### [WHAT YOU WILL DO]
Which lines below contain "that"? Copy every one of them.
───
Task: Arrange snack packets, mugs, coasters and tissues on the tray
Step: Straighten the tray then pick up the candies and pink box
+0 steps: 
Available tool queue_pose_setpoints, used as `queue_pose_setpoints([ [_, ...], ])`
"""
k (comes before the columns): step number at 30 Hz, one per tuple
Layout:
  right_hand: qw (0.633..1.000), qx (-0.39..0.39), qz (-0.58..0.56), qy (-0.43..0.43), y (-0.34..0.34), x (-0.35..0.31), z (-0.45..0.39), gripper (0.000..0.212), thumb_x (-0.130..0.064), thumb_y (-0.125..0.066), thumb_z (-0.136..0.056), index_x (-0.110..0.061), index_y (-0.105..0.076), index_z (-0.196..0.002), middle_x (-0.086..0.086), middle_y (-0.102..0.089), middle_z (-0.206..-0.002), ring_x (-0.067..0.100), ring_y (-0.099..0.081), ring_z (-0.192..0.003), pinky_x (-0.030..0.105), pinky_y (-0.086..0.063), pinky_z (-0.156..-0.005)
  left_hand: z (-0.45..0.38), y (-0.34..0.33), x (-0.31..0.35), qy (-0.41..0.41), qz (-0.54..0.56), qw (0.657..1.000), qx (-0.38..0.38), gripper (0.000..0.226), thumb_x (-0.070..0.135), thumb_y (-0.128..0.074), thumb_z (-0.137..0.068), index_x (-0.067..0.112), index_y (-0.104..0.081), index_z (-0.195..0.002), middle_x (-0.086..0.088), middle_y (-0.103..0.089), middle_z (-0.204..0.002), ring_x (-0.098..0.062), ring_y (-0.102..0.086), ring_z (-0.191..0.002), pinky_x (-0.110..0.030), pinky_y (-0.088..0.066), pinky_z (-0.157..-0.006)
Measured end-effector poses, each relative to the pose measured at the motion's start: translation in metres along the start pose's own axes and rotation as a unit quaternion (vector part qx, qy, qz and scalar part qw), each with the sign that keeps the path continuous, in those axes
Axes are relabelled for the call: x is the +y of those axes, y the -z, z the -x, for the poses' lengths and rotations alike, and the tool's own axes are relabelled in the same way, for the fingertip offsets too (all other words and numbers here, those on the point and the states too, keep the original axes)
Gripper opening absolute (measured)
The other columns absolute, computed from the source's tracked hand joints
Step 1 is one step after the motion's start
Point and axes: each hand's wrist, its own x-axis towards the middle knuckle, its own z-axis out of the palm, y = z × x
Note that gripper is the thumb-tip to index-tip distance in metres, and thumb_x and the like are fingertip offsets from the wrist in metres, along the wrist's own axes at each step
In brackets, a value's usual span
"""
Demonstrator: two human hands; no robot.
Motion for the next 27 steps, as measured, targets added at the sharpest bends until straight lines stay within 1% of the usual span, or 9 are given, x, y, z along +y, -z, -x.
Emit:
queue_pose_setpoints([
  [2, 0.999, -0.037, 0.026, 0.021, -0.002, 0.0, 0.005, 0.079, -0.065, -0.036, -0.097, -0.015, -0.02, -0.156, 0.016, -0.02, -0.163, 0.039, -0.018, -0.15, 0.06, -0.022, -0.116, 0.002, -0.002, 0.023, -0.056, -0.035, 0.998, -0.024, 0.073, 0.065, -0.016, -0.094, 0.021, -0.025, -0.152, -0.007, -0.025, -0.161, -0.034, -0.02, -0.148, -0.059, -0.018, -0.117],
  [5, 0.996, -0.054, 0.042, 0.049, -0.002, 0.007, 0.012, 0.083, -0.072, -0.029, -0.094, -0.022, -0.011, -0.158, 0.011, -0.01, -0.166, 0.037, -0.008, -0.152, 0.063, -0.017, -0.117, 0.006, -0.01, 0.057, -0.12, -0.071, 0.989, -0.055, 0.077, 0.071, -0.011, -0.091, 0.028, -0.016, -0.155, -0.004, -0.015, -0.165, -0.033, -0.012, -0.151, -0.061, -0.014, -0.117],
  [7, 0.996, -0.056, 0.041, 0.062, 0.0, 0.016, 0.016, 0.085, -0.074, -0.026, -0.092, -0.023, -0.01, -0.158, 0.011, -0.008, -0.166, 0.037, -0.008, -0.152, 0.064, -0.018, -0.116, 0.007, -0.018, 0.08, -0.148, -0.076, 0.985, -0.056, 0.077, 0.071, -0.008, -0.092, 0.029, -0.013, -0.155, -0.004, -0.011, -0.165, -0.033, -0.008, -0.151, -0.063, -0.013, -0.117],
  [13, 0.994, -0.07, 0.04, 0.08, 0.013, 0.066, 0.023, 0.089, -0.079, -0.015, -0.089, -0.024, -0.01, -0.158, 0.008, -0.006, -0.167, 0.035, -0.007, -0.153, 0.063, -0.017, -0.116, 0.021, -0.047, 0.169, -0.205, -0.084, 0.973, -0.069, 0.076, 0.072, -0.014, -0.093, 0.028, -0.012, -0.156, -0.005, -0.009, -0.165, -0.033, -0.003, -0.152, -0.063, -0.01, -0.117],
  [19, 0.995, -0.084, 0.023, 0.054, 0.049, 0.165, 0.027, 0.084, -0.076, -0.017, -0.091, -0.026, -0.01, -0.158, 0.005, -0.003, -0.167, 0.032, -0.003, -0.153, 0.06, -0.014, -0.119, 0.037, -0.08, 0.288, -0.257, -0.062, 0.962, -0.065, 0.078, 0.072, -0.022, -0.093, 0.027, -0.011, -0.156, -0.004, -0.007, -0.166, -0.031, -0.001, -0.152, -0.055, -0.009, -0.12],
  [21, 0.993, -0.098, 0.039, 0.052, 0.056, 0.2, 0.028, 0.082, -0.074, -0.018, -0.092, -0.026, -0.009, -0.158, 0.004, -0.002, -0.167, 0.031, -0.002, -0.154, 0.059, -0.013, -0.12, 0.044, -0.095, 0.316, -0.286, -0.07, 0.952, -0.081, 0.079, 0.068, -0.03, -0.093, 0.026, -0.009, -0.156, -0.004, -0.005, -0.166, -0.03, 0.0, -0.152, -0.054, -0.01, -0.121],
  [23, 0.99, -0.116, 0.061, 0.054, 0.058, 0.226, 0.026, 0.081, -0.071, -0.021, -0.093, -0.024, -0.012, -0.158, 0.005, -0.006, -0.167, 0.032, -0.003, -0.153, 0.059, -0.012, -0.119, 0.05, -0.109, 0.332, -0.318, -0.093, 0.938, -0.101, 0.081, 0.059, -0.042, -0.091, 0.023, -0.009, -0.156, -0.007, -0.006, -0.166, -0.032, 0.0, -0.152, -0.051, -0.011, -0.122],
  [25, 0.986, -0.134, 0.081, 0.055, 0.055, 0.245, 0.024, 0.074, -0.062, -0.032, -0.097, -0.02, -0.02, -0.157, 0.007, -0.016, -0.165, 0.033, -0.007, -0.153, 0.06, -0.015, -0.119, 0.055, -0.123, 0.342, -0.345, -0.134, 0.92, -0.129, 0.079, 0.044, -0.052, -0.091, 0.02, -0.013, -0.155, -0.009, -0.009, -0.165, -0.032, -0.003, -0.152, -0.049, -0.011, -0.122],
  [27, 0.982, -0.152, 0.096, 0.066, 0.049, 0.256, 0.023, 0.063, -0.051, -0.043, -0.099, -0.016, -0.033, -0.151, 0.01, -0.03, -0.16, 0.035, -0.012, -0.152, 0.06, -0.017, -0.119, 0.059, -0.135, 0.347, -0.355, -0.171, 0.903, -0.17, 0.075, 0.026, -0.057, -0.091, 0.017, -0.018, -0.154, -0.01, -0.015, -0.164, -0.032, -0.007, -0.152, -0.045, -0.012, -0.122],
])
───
### [THE COMPLETED TASK]
Measured end-effector poses, each relative to the pose measured at the motion's start: translation in metres along the start pose's own axes and rotation as a unit quaternion (vector part qx, qy, qz and scalar part qw), each with the sign that keeps the path continuous, in those axes
Note that gripper is the thumb-tip to index-tip distance in metres, and thumb_x and the like are fingertip offsets from the wrist in metres, along the wrist's own axes at each step

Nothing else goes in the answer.